Modi had spoken to Ukrainian President Volodymyr Zelensky, while Chinese leaders had not spoken, said Li Mingjiang, an associate professor of international relations at S. Rajaratnam School of International Studies at Nanyang Technological University in Singapore. India was also stricter in its criticism of alleged Russian war crimes, Li said.
This month, India’s ambassador to the United Nations called the killings of civilians in Bucha “deeply disturbing,” she condemned and called for an open investigation.
Chinese Ambassador Zhang Jun, on the other hand, said the deaths were “deeply disturbing” but stopped attributing blame and urged “all parties” to “avoid baseless accusations”.
Significantly, US Secretary of State Antony Blinken noted India’s condemnation of “the killing of civilians in Ukraine” and its “humanitarian aid to the people of Ukraine” following the Biden-Modi talks.
A complicated relationship
The US may also recognize that India’s relationship with Russia has historically followed a very different course from that of the West. Blinken noted that India’s ties to Russia had developed over decades, at a time when the United States could not be a partner of India.
That seemed to be a reference to the Cold War between the US and USSR – in which India was officially non-aligned. However, India started leaning towards the USSR in the 1970s when the US started providing military and financial aid to its neighbor Pakistan.
This was when Russia started supplying weapons to India, and to this day India relies heavily on Russia for military equipment.
In 2018, India signed a $5 billion arms deal with Russia for an air defense missile system, despite the deal that may put it in the crosshairs of Washington’s Countering America’s Adversaries Through Sanctions Act, a federal law passed in 2017 that imposed new sanctions on Iran, Russia and North Korea.
India’s reliance on Russian weapons limits its ability to expose Moscow’s actions in Ukraine.

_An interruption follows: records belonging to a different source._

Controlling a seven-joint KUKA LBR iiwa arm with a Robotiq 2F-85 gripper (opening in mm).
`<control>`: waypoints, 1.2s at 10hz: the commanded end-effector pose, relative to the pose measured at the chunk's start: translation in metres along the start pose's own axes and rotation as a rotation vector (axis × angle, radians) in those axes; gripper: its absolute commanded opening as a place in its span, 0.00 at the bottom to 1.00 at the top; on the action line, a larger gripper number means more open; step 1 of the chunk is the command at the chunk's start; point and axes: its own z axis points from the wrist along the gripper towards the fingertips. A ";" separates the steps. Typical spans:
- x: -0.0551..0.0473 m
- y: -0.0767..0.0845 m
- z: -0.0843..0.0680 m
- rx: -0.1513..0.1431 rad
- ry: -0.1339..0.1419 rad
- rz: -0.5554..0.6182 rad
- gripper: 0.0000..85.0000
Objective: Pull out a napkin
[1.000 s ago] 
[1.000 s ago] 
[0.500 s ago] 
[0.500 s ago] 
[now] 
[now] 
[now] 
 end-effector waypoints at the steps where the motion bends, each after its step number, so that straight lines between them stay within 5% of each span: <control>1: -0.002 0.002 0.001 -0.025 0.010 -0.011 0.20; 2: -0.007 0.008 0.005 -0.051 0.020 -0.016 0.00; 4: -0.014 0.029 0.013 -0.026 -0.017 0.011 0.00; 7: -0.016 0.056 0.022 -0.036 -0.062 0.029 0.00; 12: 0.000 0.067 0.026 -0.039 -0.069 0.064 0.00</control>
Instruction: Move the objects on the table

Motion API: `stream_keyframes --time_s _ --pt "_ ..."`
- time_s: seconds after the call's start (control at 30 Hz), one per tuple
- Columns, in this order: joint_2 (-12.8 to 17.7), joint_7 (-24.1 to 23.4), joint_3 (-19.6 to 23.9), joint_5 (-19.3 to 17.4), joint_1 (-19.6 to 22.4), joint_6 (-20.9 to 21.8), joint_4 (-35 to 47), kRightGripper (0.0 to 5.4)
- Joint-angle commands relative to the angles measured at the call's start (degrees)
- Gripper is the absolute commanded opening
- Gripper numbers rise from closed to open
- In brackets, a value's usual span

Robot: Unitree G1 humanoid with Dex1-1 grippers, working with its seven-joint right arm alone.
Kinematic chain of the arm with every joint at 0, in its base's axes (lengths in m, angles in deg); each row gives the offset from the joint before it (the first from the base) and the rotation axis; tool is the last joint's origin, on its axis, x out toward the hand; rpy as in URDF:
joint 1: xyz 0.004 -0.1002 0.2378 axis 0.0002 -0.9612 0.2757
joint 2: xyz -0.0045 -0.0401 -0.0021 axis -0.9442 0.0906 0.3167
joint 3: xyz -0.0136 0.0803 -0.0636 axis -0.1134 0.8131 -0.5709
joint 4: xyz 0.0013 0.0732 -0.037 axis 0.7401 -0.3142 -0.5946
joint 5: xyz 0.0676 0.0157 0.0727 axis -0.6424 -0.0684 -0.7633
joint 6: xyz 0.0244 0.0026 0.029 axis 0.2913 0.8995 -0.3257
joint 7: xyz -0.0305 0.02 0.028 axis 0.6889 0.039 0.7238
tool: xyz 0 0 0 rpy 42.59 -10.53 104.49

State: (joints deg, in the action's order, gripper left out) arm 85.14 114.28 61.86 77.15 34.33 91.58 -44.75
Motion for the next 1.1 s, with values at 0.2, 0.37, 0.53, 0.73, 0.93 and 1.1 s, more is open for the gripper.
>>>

When Putin visited Delhi last December, Modi even called Putin a “best friend.”
‘Provoked from all sides’
All this has led to a position where India is “pursued by all parties,” Pant said.
Moscow remains onside and remains eager to sell India discounted oil. Russian Foreign Minister Sergey Lavrov even met his counterpart in Delhi this month and praised India for not looking “one-sided” at the war in Ukraine.
And beyond that is the West, with which ties have grown ever closer since Modi’s election in 2014. The annual trade between India and the US is more than $110 billion compared to India’s trade with Russia which is about $8 billion. In recent years, India has also become a major customer for US military equipment.
Still, there was a hint of unease during Biden’s meeting with Modi. The US president urged his Indian counterpart not to increase the use of Russian oil in his country, but offered to help him buy oil from elsewhere. India, which imports 80% of its oil needs, gets no more than 3% from Russia.
So it seems that India has managed to strike an impressive balancing act.
“India is actually coming out of this crisis very strong,” Pant said. “And that’s actually quite an achievement.”